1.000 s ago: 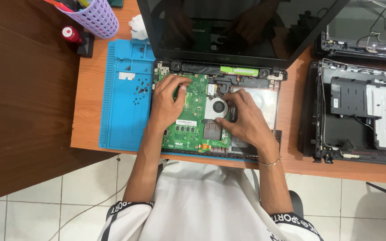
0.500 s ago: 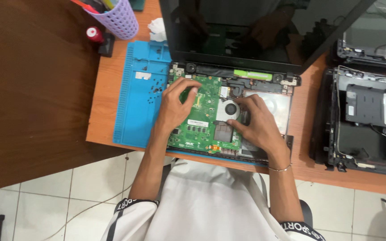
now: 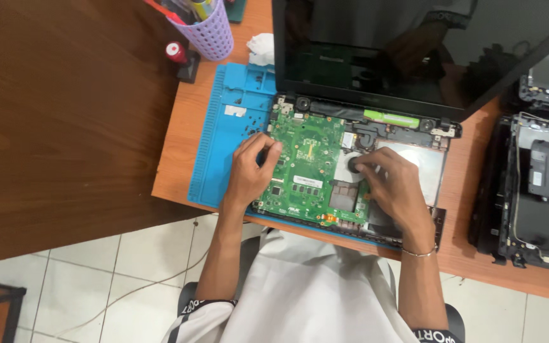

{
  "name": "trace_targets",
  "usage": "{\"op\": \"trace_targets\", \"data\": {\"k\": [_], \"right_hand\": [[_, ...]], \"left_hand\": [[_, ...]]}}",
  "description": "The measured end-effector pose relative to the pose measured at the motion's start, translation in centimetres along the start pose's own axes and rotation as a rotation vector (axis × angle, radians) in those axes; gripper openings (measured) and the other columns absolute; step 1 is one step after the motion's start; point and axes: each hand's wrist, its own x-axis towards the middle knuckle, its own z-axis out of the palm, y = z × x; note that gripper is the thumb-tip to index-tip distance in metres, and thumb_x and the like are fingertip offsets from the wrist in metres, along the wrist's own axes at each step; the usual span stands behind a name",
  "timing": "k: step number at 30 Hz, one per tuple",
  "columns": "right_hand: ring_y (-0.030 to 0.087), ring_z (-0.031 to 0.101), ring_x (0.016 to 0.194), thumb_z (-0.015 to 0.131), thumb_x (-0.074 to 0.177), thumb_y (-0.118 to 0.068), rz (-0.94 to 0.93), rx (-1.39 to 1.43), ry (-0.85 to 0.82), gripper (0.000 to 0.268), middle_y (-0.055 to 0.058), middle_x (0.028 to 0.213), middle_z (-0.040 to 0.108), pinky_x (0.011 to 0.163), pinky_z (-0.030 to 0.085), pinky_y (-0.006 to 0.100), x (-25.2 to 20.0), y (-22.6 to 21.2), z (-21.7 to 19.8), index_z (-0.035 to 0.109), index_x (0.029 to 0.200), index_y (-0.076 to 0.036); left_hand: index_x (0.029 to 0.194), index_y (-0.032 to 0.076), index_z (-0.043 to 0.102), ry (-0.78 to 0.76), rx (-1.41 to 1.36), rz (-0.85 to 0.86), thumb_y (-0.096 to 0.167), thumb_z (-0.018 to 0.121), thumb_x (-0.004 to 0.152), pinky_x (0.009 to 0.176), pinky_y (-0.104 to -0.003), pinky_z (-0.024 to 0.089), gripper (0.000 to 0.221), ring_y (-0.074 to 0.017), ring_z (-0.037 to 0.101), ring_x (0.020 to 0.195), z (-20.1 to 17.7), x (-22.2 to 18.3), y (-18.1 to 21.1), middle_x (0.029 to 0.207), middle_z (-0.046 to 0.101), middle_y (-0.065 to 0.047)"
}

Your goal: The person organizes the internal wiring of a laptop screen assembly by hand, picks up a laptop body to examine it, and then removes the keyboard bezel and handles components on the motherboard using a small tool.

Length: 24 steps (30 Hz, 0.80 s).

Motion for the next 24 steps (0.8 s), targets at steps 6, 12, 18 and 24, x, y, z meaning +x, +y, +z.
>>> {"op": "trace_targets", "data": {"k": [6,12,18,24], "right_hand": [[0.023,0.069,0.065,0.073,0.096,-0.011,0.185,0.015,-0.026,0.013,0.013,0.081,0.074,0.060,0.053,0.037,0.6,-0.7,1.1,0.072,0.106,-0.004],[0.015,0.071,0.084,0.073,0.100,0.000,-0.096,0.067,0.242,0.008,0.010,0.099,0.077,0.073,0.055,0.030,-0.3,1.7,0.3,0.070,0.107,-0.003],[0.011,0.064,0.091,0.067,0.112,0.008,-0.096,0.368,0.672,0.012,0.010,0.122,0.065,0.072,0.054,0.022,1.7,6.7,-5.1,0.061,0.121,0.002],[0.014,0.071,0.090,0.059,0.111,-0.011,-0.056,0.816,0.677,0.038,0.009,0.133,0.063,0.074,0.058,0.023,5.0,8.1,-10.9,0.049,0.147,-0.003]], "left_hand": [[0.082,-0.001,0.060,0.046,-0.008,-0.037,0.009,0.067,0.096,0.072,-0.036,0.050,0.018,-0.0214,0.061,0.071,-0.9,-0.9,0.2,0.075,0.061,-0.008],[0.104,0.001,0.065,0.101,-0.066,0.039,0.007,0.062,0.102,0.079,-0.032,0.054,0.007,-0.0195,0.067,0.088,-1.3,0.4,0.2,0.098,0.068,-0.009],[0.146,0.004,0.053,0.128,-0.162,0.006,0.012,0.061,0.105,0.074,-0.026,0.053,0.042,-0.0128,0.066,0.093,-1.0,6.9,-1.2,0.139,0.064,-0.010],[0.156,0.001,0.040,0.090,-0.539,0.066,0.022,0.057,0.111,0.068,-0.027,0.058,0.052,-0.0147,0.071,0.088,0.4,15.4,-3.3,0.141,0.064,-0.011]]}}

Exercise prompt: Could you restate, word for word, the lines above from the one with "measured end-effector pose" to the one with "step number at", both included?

Solution to the problem:
  "description": "The measured end-effector pose relative to the pose measured at the motion's start, translation in centimetres along the start pose's own axes and rotation as a rotation vector (axis × angle, radians) in those axes; gripper openings (measured) and the other columns absolute; step 1 is one step after the motion's start; point and axes: each hand's wrist, its own x-axis towards the middle knuckle, its own z-axis out of the palm, y = z × x; note that gripper is the thumb-tip to index-tip distance in metres, and thumb_x and the like are fingertip offsets from the wrist in metres, along the wrist's own axes at each step; the usual span stands behind a name",
  "timing": "k: step number at 30 Hz, one per tuple",

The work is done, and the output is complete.